--- Provided records Enclosed Below ---

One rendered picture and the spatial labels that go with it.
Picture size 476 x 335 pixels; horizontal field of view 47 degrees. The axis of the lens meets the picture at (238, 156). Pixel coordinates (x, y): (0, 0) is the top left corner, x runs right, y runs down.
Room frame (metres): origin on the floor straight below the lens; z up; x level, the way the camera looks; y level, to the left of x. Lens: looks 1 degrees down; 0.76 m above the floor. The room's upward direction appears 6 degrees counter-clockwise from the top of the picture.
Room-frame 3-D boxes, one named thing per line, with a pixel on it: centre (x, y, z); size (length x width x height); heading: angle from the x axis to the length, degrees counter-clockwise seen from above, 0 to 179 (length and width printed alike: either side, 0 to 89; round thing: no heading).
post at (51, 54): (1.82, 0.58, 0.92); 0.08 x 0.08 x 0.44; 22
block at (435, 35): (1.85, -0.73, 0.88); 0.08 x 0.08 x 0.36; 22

--- End of Enclosed Provided records ---

_What to produce:_
Please give again only the lines from the start of the material through the line holding "Picture size 476", exactly as they are written.

_Written response:_
One rendered picture and the spatial labels that go with it.
Picture size 476 x 335 pixels; horizontal field of view 47 degrees. The axis of the lens meets the picture at (238, 156). Pixel coordinates (x, y): (0, 0) is the top left corner, x runs right, y runs down.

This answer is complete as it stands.